■ **TASK**: An exact copy of the listing below is the answer, with the pictures removed.

** Opening DATA BELOW block **

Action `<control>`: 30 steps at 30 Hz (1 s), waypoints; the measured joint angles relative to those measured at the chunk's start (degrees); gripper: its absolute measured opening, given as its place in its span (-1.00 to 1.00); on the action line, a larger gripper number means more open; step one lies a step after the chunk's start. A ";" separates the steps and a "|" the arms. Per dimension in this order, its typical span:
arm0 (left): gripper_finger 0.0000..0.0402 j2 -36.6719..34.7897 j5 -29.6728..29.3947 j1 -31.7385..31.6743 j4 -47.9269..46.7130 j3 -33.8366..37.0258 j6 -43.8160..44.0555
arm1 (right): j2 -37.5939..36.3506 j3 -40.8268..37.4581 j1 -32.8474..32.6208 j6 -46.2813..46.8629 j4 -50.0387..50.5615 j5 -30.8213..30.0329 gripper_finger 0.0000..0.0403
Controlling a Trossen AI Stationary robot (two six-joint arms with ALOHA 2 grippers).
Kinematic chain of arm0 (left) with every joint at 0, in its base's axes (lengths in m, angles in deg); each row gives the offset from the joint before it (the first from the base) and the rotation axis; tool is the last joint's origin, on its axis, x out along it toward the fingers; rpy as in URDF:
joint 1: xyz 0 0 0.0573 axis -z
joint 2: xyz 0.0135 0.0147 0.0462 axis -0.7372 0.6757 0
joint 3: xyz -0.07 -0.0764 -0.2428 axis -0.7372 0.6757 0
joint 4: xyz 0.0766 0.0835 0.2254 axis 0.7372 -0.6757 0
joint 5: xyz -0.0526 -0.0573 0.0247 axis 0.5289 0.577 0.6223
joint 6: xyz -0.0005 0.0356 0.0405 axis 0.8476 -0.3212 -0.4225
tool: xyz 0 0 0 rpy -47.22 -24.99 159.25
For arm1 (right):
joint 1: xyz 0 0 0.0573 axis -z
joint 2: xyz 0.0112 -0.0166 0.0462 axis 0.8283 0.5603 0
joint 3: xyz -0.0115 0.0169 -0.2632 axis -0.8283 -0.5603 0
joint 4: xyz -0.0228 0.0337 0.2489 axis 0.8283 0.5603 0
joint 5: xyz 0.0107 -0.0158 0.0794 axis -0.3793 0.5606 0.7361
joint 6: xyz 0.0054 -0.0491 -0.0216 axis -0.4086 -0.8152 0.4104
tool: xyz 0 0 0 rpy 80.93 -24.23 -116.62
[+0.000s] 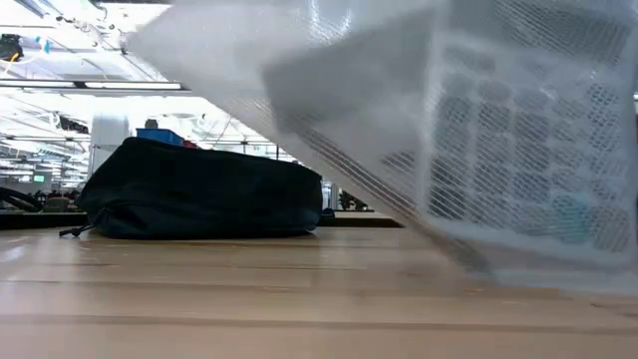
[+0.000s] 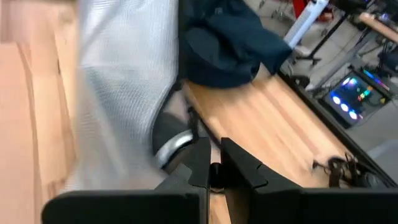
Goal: Unpack backpack
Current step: Close the white zip lock bag
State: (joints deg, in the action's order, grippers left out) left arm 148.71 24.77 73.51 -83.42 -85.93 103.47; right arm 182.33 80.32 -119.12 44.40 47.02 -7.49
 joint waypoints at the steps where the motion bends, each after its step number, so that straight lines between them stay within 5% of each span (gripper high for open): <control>1: -1.00 -0.22 -0.08 0.00 -0.82 0.00 0.54 | 0.03 0.00 -0.31 0.04 0.07 0.66 -0.96; 15: -1.00 -0.34 0.76 0.52 -12.78 -0.02 10.26 | -0.08 0.00 -4.80 2.19 0.13 11.31 -0.96; 30: -1.00 -0.34 0.31 0.64 -15.68 0.00 14.09 | -8.80 0.26 -8.53 2.62 0.11 10.01 -0.96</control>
State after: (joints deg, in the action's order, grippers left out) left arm 148.38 25.08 74.15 -99.10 -85.94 117.56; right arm 173.53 80.58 -127.65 47.02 47.13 2.51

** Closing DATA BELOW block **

■ **TASK SOLUTION**:
Action `<control>`: 30 steps at 30 Hz (1 s), waypoints; the measured joint angles relative to those measured at the chunk's start (degrees); gripper: its absolute measured opening, given as its place in its span (-1.00 to 1.00); on the action line, a larger gripper number means more open; step one lies a step after the chunk's start. A ";" separates the steps and a "|" the arms. Per dimension in this order, its typical span:
arm0 (left): gripper_finger 0.0000..0.0402 j2 -36.6719..34.7897 j5 -29.6728..29.3947 j1 -31.7385..31.6743 j4 -47.9269..46.7130 j3 -33.8366..37.0258 j6 -43.8160..44.0555
arm1 (right): j2 -37.5939..36.3506 j3 -40.8268..37.4581 j1 -32.8474..32.6208 j6 -46.2813..46.8629 j4 -50.0387..50.5615 j5 -30.8213..30.0329 gripper_finger 0.0000..0.0403
Controlling a Trossen AI Stationary robot (two six-joint arms with ALOHA 2 grippers).
Kinematic chain of arm0 (left) with every joint at 0, in its base's axes (lengths in m, angles in deg); each row gives the offset from the joint before it (the first from the base) and the rotation axis; tool is the last joint's origin, on its axis, x out along it toward the fingers; rpy as in URDF:
joint 1: xyz 0 0 0.0573 axis -z
joint 2: xyz 0.0135 0.0147 0.0462 axis -0.7372 0.6757 0
joint 3: xyz -0.07 -0.0764 -0.2428 axis -0.7372 0.6757 0
joint 4: xyz 0.0766 0.0835 0.2254 axis 0.7372 -0.6757 0
joint 5: xyz -0.0526 -0.0573 0.0247 axis 0.5289 0.577 0.6223
joint 6: xyz -0.0005 0.0356 0.0405 axis 0.8476 -0.3212 -0.4225
tool: xyz 0 0 0 rpy -47.22 -24.99 159.25
For arm1 (right):
joint 1: xyz 0 0 0.0573 axis -z
joint 2: xyz 0.0112 -0.0166 0.0462 axis 0.8283 0.5603 0
joint 3: xyz -0.0115 0.0169 -0.2632 axis -0.8283 -0.5603 0
joint 4: xyz -0.0228 0.0337 0.2489 axis 0.8283 0.5603 0
joint 5: xyz 0.0107 -0.0158 0.0794 axis -0.3793 0.5606 0.7361
joint 6: xyz 0.0054 -0.0491 -0.0216 axis -0.4086 -0.8152 0.4104
tool: xyz 0 0 0 rpy 80.93 -24.23 -116.62
[+0.000s] 
[+0.000s] 
Goal: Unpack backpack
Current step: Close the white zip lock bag
State: (joints deg, in the action's order, grippers left out) left arm 148.71 24.77 73.51 -83.42 -85.93 103.47; right arm 182.33 80.32 -119.12 44.40 47.02 -7.49
 joint waypoints at the steps where the motion bends, each after its step number, so that straight lines between them stay within 5% of each span (gripper high for open): <control>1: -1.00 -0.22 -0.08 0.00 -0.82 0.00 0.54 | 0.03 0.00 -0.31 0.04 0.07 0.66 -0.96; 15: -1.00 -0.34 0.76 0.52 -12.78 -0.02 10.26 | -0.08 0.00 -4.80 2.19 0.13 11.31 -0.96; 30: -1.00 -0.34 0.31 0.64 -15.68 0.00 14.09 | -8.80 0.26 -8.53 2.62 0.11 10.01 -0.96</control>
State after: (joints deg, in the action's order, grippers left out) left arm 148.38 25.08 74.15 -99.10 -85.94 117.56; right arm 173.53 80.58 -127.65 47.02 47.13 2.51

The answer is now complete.